> Task prompt
From the entries, copy out every line in which the word "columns" is found.

Saved entries
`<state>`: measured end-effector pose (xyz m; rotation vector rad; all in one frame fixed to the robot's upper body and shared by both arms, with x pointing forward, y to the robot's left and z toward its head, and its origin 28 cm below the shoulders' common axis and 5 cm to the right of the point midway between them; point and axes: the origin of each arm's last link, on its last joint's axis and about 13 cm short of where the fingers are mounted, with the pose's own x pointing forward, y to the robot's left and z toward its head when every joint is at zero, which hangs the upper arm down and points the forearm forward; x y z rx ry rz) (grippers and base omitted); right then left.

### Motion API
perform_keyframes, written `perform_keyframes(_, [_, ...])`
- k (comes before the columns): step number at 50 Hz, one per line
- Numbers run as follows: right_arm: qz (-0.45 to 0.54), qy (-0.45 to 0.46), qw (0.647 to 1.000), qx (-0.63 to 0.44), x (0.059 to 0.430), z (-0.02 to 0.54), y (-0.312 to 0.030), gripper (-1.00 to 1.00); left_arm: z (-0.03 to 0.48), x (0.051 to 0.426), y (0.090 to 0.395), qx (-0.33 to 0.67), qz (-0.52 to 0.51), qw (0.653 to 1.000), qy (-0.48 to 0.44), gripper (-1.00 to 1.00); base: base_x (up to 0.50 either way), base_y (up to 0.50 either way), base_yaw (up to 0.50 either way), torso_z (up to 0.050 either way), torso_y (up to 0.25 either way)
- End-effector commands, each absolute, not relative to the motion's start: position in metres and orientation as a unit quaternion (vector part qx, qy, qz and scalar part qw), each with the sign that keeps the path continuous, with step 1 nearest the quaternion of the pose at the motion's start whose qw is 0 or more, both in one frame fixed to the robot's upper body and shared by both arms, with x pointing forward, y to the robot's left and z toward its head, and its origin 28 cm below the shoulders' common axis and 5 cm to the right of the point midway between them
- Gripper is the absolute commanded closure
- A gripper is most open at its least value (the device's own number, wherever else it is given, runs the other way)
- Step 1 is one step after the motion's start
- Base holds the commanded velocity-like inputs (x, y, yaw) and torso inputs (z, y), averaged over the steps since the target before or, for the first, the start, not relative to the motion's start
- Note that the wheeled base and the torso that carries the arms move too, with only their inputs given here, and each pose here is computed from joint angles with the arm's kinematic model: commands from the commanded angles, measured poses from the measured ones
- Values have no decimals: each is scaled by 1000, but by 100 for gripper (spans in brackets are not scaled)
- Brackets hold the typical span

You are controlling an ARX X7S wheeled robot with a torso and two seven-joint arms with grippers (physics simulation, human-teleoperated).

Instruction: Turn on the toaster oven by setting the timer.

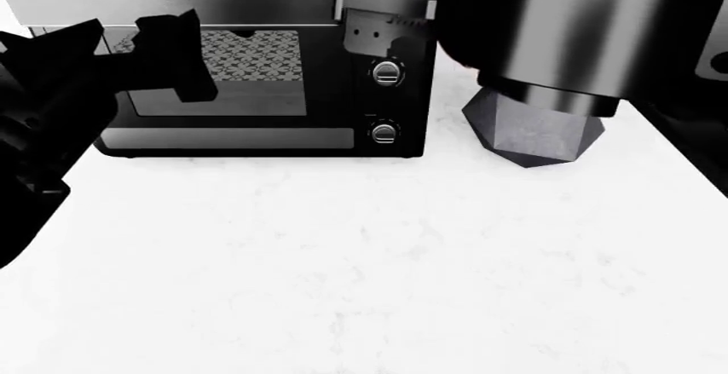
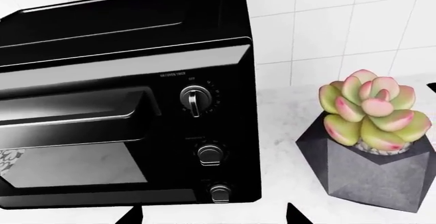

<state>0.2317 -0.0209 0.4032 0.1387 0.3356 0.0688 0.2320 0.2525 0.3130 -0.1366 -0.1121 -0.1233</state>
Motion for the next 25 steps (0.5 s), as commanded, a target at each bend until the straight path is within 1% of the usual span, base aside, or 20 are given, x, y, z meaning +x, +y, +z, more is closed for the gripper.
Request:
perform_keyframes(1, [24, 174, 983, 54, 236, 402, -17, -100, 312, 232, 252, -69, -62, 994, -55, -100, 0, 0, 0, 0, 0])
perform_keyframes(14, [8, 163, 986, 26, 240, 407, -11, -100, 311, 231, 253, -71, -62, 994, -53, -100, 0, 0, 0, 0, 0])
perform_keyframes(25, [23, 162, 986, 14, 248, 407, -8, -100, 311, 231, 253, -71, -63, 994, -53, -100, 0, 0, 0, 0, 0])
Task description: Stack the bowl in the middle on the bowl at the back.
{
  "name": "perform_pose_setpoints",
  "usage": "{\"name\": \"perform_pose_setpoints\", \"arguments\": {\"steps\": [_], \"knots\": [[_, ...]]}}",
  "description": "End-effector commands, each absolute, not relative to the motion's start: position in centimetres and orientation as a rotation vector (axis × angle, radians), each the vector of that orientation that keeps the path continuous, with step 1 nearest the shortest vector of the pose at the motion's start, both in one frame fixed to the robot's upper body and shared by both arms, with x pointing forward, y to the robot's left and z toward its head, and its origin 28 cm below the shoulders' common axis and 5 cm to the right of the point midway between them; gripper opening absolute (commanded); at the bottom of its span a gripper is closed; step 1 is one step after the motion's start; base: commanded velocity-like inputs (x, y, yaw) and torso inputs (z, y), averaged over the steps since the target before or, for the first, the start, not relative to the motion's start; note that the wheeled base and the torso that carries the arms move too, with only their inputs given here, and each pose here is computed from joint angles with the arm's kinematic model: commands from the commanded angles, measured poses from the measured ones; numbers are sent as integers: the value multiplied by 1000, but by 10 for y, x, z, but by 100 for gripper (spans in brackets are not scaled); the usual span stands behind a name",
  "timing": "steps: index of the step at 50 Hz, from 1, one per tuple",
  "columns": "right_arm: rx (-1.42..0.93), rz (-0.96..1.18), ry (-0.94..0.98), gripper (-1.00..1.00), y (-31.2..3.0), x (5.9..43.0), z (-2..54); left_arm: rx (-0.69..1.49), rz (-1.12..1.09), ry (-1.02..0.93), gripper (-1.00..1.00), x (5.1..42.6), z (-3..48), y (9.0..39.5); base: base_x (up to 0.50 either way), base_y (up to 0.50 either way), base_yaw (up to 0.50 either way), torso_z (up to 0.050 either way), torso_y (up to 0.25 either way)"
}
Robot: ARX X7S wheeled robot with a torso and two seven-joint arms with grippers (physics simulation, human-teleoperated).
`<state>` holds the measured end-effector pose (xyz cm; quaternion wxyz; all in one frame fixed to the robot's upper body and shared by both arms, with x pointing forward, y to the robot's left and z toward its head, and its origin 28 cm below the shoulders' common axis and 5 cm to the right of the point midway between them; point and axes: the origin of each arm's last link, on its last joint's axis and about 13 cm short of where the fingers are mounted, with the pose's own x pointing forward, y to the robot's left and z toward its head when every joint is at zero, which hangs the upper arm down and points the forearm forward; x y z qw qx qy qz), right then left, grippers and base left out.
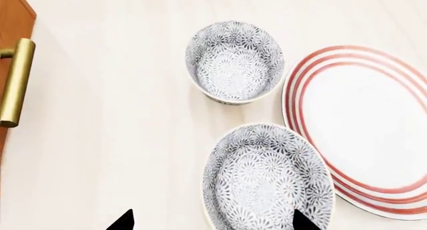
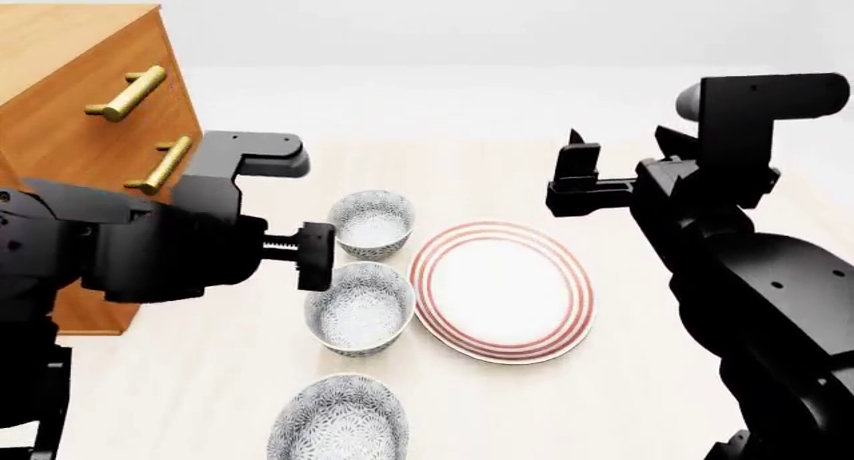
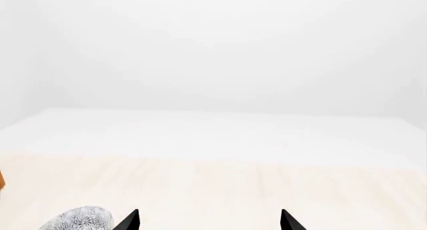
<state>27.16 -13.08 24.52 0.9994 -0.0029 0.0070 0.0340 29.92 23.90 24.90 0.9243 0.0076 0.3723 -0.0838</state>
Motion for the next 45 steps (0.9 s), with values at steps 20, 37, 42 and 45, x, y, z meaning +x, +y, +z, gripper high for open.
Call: {"name": "perform_pose_setpoints", "arguments": {"steps": [20,37,42,45], "knots": [[4,53,55,100,-135,271,234,15,-158,850,100,313,227,225,0,0,0,0,0],[4,45,71,100,-137,274,230,-6,-131,870,100,329,221,219,0,0,0,0,0],[2,45,74,100,-137,277,229,-10,-129,887,100,331,216,218,0,0,0,0,0],[0,44,77,100,-137,276,229,-10,-129,894,100,332,214,217,0,0,0,0,0]]}}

> Answer section
- k (comes before the columns): step number at 50 Hz, one per line
  "columns": "right_arm: rx (-1.42..0.93), rz (-0.96..1.18), ry (-0.94..0.98), gripper (-1.00..1.00), y (-31.2..3.0), x (5.9..43.0), z (-2..54); left_arm: rx (-0.69..1.49), rz (-1.12..1.09), ry (-1.02..0.93), gripper (-1.00..1.00), x (5.1..42.6), z (-3..48), y (9.0..39.5); base: base_x (up to 0.50 either way), base_y (up to 0.50 either way), base_yaw (up to 0.50 either way), torso_z (up to 0.050 either way), torso_y (up to 0.25 either way)"

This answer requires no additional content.